Village People member & writer of YMCA uses law to reclaim his copyrights! by Professor Tonya M. Evans is licensed under a Creative Commons Attribution-NonCommercial-ShareAlike 3.0 Unported License.
Based on a work at https://proftevans.wordpress.com/2013/09/11/ymcasong/.
Forget Y … M … C … A.
V (which stands for victory) is Victor Willis’s new favorite letter of the alphabet. That’s because he, the “policeman” member of the Village People, successfully used a powerful right in the Copyright Act called termination of transfers to reclaim his copyright in the popular and perennial hit YMCA and other songs.
The termination right is a little known but powerful opportunity for people who’ve created copyrighted works (like a songwriter, writer, photographer, for example) and transferred them to others (a recording or publishing company, for example) to get their rights back 35 years after the transfer. It’s a right that exists regardless of what the original transfer document said. So all of that “in perpetuity” language? Forget about it. The right cannot be contracted away but it can be forever lost if not exercised in a timely or proper fashion.

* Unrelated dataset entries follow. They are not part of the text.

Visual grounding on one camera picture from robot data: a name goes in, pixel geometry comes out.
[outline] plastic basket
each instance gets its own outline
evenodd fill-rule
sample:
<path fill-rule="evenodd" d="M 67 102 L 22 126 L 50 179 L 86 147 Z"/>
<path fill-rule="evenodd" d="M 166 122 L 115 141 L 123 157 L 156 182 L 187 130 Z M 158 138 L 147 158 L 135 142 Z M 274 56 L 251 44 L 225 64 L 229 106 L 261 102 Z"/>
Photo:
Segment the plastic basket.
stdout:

The process is technical and set forth in the Copyright Act. It requires a termination notice to be sent to the current copyright holder.
Section 203 of the Copyright Act permits authors (or, if the authors are not alive, their surviving spouses, children or grandchildren, or executors, administrators, personal representatives or trustees) to terminate grants of copyright assignments and licenses that were made on or after January 1, 1978 when certain conditions have been met.

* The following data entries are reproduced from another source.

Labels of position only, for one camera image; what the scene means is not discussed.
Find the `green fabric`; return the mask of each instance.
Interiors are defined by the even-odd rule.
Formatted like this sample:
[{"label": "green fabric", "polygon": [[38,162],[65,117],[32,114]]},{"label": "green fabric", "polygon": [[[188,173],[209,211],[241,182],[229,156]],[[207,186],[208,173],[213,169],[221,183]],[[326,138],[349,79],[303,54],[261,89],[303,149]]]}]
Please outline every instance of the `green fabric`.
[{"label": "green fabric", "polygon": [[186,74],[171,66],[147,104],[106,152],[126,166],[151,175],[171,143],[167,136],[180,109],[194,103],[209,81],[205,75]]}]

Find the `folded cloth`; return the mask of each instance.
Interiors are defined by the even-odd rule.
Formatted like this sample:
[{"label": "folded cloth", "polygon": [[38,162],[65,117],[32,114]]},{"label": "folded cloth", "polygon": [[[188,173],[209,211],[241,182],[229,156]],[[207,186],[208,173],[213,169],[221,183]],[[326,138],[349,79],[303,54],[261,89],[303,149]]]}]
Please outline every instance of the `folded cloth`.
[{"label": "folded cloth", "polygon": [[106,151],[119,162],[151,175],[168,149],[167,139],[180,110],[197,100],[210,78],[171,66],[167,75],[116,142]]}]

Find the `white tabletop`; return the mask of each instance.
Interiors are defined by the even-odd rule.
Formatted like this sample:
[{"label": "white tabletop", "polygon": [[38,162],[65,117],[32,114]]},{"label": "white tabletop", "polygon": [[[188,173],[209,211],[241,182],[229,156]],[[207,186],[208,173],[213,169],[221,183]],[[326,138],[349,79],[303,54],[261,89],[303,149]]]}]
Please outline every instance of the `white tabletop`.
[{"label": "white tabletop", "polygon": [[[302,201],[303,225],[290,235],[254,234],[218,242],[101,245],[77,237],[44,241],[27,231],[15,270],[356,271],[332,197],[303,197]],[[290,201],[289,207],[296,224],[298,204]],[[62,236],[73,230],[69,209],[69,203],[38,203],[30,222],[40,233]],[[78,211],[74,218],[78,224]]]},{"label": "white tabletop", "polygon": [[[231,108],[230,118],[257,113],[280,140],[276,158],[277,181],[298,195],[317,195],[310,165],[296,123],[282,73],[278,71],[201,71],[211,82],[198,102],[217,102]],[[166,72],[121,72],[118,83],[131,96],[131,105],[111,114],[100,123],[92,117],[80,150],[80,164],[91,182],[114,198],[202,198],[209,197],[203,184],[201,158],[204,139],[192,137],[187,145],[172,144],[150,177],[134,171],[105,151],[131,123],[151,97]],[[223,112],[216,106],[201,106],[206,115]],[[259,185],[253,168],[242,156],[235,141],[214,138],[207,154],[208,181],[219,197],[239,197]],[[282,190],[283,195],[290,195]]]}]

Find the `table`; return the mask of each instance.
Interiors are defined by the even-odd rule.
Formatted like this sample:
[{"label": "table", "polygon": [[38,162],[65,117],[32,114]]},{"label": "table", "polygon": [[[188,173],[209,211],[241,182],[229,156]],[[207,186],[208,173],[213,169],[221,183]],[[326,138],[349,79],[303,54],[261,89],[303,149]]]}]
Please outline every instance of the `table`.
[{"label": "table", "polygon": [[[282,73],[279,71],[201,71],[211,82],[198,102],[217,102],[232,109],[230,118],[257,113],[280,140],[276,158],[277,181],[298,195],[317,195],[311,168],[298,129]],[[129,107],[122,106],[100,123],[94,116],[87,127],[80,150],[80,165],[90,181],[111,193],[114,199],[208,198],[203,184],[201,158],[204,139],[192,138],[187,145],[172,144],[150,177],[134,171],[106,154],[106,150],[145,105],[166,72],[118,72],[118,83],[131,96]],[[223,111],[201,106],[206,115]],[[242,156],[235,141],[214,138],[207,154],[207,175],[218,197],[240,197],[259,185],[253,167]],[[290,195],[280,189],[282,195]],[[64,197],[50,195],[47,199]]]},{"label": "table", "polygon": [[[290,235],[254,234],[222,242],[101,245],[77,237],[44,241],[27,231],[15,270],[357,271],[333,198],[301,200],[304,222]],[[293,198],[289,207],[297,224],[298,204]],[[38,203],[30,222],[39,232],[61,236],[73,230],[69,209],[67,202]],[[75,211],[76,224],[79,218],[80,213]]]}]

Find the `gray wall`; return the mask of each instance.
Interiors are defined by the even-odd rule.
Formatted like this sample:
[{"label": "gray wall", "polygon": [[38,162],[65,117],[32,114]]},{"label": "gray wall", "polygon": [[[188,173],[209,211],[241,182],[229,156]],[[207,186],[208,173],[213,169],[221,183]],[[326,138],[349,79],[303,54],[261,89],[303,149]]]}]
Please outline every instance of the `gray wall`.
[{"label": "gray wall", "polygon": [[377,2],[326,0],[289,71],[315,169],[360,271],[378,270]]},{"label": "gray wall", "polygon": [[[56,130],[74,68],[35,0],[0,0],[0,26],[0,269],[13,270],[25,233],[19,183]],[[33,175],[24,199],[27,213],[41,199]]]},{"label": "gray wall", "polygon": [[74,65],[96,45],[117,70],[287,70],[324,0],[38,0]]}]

Notices of termination may be served no earlier than 25 years after the execution of the grant or, if the grant covers the right of publication, no earlier than 30 years after the execution of the grant or 25 years after publication under the grant (whichever comes first).
However, termination of a grant cannot be effective until 35 years after the execution of the grant or, if the grant covers the right of publication, no earlier than 40 years after the execution of the grant or 35 years after publication under the grant (whichever comes first).
Note that because notices of termination under this section may be served, at their earliest, 25 years after the execution, the first date on which any section 203 notices of termination could be served was January 1, 2003.
Willis’s win here is a win for all artists who want a second chance to benefit financially from a transfer made early in their career before the true value of the work was realized. But not all parties are as thrilled as Willis and similarly situated artists. Exhibit A? Record companies:
“Song publishing and record companies have consistently opposed artists’ efforts to invoke termination rights, which have the potential to affect a company’s bottom line severely. They argue that, in many cases, songs and recordings belong to them in perpetuity, rather than to the artists, because they are “works for hire,” created not by independent contractors but by artists who are, in essence, their employees.” Larry Rother, NYTimes.com
So what advice does Willis give to other artists who gave away or sold works early in their careers in the late 70s, 80s and beyond?
“I’m hoping that other artists will get a good lawyer and get back the works that a lot of us gave away when we were younger, before we knew what was going on. … When you’re young, you just want to get out there and aren’t really paying attention to what’s on paper. I never even read one contract they put in front of me, and that’s a big mistake.”